What the task requires: Reproduce the entries that follow exactly. No picture should appear in the result.

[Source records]
********

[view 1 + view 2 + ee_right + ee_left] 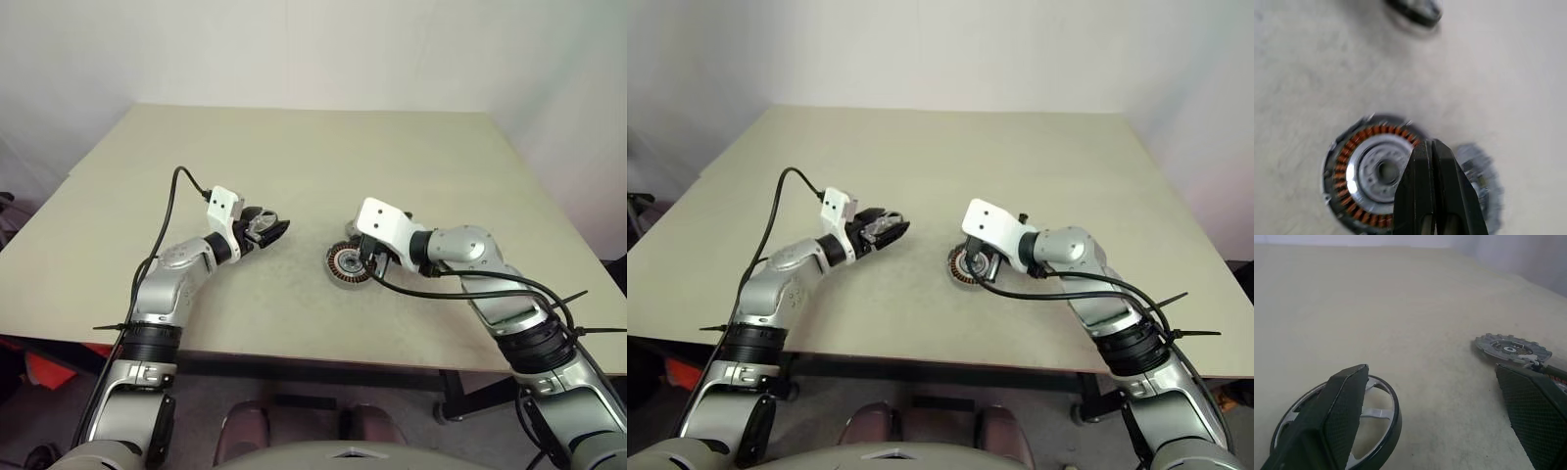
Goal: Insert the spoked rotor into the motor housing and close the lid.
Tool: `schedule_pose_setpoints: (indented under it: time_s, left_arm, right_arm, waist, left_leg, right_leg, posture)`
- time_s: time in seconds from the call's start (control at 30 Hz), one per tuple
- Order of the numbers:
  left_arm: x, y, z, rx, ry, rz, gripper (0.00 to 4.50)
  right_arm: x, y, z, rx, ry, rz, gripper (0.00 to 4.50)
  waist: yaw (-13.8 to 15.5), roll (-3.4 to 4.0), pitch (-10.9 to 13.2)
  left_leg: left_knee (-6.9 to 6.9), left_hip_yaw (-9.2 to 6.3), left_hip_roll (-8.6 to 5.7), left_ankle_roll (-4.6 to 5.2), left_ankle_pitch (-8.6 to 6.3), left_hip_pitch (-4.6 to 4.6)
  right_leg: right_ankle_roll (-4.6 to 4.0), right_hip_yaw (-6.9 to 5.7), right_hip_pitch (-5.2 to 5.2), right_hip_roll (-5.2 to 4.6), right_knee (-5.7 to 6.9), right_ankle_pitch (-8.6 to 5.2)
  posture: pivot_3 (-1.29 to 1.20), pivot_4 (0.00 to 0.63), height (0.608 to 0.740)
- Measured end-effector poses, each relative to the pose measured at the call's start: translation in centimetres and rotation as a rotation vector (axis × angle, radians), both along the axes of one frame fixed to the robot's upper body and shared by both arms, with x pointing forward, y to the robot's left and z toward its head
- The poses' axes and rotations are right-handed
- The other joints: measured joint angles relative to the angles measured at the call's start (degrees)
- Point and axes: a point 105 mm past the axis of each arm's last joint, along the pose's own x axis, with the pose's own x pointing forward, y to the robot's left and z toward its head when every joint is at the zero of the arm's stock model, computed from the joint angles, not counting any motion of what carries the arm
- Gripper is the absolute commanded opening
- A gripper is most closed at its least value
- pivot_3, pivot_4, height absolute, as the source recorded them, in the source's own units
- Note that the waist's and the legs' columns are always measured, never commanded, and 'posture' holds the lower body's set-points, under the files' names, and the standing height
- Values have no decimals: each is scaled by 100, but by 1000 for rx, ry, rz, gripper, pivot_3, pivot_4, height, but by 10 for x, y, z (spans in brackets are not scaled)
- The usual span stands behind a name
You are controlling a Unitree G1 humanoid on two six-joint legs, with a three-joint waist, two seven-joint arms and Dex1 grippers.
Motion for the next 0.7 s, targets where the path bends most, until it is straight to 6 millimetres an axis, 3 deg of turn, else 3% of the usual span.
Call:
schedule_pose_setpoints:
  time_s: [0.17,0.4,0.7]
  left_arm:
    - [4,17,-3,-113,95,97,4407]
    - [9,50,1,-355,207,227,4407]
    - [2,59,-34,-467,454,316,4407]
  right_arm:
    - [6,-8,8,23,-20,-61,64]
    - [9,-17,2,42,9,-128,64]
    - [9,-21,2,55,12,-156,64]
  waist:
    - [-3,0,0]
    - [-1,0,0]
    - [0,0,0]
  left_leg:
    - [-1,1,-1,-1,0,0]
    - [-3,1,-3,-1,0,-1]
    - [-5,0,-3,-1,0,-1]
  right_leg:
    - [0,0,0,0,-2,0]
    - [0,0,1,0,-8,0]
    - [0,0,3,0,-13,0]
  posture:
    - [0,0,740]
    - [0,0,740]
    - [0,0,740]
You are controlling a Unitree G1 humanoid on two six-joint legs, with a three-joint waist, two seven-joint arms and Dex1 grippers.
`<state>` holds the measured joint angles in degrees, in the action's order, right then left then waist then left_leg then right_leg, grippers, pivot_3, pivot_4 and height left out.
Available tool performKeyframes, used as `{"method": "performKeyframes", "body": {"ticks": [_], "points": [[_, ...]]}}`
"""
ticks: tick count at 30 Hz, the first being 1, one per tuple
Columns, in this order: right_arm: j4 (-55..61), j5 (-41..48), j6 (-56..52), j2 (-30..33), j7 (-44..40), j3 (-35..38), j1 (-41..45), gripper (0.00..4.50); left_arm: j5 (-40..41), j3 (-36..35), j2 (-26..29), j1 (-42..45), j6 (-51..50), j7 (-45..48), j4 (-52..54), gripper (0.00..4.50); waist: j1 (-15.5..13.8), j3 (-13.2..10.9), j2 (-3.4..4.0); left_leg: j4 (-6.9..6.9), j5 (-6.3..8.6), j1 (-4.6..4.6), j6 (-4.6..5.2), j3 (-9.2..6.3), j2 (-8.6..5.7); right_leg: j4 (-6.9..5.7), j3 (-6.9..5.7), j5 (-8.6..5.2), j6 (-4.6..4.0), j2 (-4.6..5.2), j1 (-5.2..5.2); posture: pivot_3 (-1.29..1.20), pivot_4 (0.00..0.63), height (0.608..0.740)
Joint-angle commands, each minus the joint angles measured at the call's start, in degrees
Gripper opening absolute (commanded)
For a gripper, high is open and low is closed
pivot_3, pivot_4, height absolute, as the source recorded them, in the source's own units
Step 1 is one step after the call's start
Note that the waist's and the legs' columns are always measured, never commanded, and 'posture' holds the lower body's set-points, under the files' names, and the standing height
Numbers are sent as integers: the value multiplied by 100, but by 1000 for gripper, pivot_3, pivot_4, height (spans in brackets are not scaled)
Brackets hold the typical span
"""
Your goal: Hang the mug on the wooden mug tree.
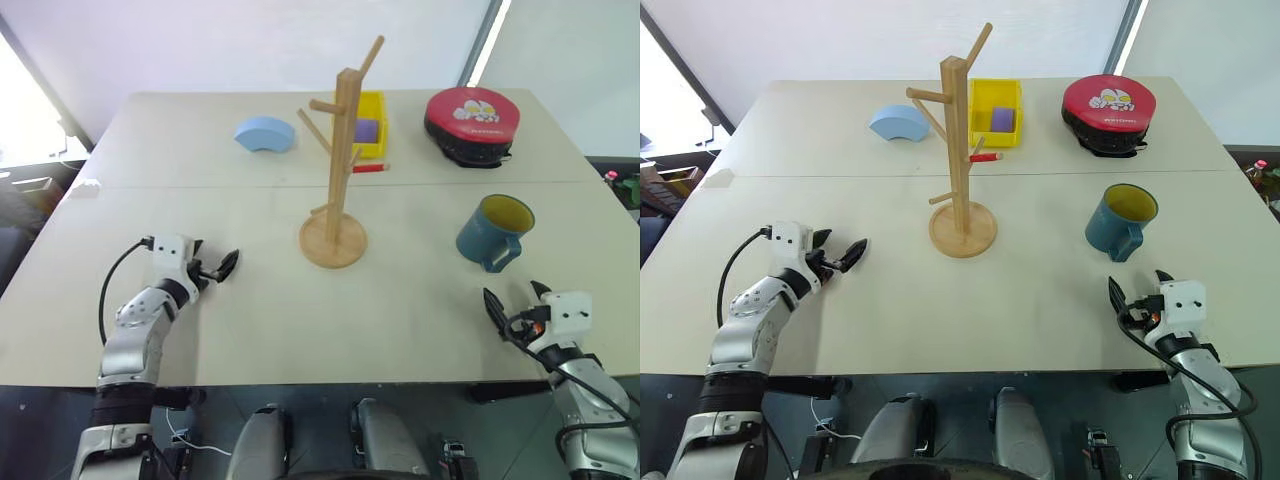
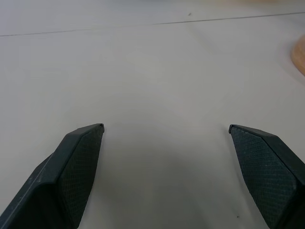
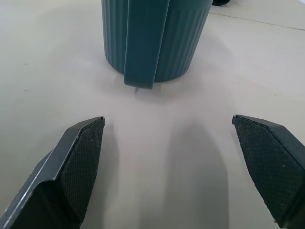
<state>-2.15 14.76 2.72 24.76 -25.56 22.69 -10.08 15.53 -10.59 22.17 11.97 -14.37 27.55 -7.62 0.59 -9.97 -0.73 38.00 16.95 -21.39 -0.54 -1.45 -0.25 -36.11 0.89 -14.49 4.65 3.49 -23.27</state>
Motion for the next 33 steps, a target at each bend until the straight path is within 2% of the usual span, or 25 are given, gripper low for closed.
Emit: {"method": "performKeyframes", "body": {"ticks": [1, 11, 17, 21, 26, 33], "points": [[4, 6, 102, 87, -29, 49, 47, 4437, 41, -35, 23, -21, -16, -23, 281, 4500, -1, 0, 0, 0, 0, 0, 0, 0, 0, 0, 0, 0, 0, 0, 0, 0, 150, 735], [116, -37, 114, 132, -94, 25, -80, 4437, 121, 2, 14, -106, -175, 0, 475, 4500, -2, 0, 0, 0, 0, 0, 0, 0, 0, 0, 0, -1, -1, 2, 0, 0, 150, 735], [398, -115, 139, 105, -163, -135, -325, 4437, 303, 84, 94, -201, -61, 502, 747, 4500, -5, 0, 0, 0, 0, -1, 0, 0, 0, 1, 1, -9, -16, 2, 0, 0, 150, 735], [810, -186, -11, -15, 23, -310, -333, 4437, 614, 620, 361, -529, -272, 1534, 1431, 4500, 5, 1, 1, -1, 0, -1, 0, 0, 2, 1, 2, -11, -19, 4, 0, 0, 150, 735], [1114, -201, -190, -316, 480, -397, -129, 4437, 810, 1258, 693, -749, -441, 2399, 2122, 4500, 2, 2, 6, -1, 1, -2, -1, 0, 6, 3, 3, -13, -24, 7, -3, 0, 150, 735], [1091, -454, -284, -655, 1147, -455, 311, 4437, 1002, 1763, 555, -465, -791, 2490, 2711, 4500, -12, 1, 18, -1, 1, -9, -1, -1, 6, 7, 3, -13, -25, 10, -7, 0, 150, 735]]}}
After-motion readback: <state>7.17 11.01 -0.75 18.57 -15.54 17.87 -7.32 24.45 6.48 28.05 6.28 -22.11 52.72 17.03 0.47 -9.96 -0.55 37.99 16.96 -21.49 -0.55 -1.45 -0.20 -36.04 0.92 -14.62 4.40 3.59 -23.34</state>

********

Reply:
[view 1 + view 2 + ee_right + ee_left] 
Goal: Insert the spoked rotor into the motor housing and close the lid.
Tool: `schedule_pose_setpoints: (indented under it: time_s, left_arm, right_arm, waist, left_leg, right_leg, posture)`
- time_s: time in seconds from the call's start (control at 30 Hz), one per tuple
- Order of the numbers:
  left_arm: x, y, z, rx, ry, rz, gripper (0.00 to 4.50)
  right_arm: x, y, z, rx, ry, rz, gripper (0.00 to 4.50)
  waist: yaw (-13.8 to 15.5), roll (-3.4 to 4.0), pitch (-10.9 to 13.2)
  left_leg: left_knee (-6.9 to 6.9), left_hip_yaw (-9.2 to 6.3), left_hip_roll (-8.6 to 5.7), left_ankle_roll (-4.6 to 5.2), left_ankle_pitch (-8.6 to 6.3), left_hip_pitch (-4.6 to 4.6)
  right_leg: right_ankle_roll (-4.6 to 4.0), right_hip_yaw (-6.9 to 5.7), right_hip_pitch (-5.2 to 5.2), right_hip_roll (-5.2 to 4.6), right_knee (-5.7 to 6.9), right_ankle_pitch (-8.6 to 5.2)
  posture: pivot_3 (-1.29 to 1.20), pivot_4 (0.00 to 0.63), height (0.608 to 0.740)
- Measured end-effector poses, each relative to the pose measured at the call's start: translation in centimetres and rotation as a rotation vector (axis × angle, radians), both along the axes of one frame fixed to the robot's upper body and shared by both arms, with x pointing forward, y to the robot's left and z toward its head
- The poses' axes and rotations are right-handed
- The other joints: measured joint angles relative to the angles measured at the call's start (degrees)
- Point and axes: a point 105 mm past the axis of each arm's last joint, along the pose's own x axis, with the pose's own x pointing forward, y to the robot's left and z toward its head when every joint is at the zero of the arm's stock model, computed from the joint angles, not counting any motion of what carries the arm
- Gripper is the absolute commanded opening
- A gripper is most closed at its least value
- pivot_3, pivot_4, height absolute, as the source recorded them, in the source's own units
- Note that the waist's and the legs' columns are always measured, never commanded, and 'posture' holds the lower body's set-points, under the files' names, and the standing height
- Values have no decimals: each is scaled by 100, but by 1000 for rx, ry, rz, gripper, pivot_3, pivot_4, height, but by 10 for x, y, z (spans in brackets are not scaled)
- The usual span stands behind a name
You are controlling a Unitree G1 humanoid on two six-joint legs, with a three-joint waist, two seven-joint arms and Dex1 grippers.
Motion for the next 0.7 s, targets where the path bends most, until it is straight to 6 millimetres an axis, 3 deg of turn, else 3% of the usual span.
Call:
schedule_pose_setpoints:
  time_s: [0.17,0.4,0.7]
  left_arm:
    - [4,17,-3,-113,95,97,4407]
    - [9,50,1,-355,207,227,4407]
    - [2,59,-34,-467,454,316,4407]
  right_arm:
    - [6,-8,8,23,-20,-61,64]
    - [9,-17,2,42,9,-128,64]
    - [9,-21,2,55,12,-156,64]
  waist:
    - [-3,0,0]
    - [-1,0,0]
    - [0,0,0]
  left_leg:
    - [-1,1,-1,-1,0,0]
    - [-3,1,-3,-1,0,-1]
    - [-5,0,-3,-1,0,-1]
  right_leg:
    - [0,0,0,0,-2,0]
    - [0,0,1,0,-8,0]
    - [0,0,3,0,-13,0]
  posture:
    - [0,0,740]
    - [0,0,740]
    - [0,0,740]
You are controlling a Unitree G1 humanoid on two six-joint legs, with a three-joint waist, two seven-joint arms and Dex1 grippers.
`<state>` holds the measured joint angles in degrees, in the action's order, right then left then waist then left_leg then right_leg, grippers, pivot_3, pivot_4 and height left out.
Available tool performKeyframes, used as `{"method": "performKeyframes", "body": {"ticks": [_], "points": [[_, ...]]}}`
"""
ticks: tick count at 30 Hz, the first being 1, one per tuple
Columns, in this order: right_arm: j4 (-55..61), j5 (-41..48), j6 (-56..52), j2 (-30..33), j7 (-44..40), j3 (-35..38), j1 (-41..45), gripper (0.00..4.50); left_arm: j5 (-40..41), j3 (-36..35), j2 (-26..29), j1 (-42..45), j6 (-51..50), j7 (-45..48), j4 (-52..54), gripper (0.00..4.50); waist: j1 (-15.5..13.8), j3 (-13.2..10.9), j2 (-3.4..4.0); left_leg: j4 (-6.9..6.9), j5 (-6.3..8.6), j1 (-4.6..4.6), j6 (-4.6..5.2), j3 (-9.2..6.3), j2 (-8.6..5.7); right_leg: j4 (-6.9..5.7), j3 (-6.9..5.7), j5 (-8.6..5.2), j6 (-4.6..4.0), j2 (-4.6..5.2), j1 (-5.2..5.2); posture: pivot_3 (-1.29..1.20), pivot_4 (0.00..0.63), height (0.608..0.740)
Joint-angle commands, each minus the joint angles measured at the call's start, in degrees
Gripper opening absolute (commanded)
For a gripper, high is open and low is closed
pivot_3, pivot_4, height absolute, as the source recorded them, in the source's own units
Step 1 is one step after the call's start
Note that the waist's and the legs' columns are always measured, never commanded, and 'posture' holds the lower body's set-points, under the files' names, and the standing height
Numbers are sent as integers: the value multiplied by 100, but by 1000 for gripper, pivot_3, pivot_4, height (spans in brackets are not scaled)
Brackets hold the typical span
"""
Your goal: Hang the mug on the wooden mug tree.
<state>-2.15 14.76 2.72 24.76 -25.56 22.69 -10.08 15.53 -10.59 22.17 11.97 -14.37 27.55 -7.62 0.59 -9.97 -0.73 38.00 16.95 -21.39 -0.54 -1.45 -0.25 -36.11 0.89 -14.49 4.65 3.49 -23.27</state>
Motion for the next 33 steps, a target at each bend until the straight path is within 2% of the usual span, or 25 are given, gripper low for closed.
Emit: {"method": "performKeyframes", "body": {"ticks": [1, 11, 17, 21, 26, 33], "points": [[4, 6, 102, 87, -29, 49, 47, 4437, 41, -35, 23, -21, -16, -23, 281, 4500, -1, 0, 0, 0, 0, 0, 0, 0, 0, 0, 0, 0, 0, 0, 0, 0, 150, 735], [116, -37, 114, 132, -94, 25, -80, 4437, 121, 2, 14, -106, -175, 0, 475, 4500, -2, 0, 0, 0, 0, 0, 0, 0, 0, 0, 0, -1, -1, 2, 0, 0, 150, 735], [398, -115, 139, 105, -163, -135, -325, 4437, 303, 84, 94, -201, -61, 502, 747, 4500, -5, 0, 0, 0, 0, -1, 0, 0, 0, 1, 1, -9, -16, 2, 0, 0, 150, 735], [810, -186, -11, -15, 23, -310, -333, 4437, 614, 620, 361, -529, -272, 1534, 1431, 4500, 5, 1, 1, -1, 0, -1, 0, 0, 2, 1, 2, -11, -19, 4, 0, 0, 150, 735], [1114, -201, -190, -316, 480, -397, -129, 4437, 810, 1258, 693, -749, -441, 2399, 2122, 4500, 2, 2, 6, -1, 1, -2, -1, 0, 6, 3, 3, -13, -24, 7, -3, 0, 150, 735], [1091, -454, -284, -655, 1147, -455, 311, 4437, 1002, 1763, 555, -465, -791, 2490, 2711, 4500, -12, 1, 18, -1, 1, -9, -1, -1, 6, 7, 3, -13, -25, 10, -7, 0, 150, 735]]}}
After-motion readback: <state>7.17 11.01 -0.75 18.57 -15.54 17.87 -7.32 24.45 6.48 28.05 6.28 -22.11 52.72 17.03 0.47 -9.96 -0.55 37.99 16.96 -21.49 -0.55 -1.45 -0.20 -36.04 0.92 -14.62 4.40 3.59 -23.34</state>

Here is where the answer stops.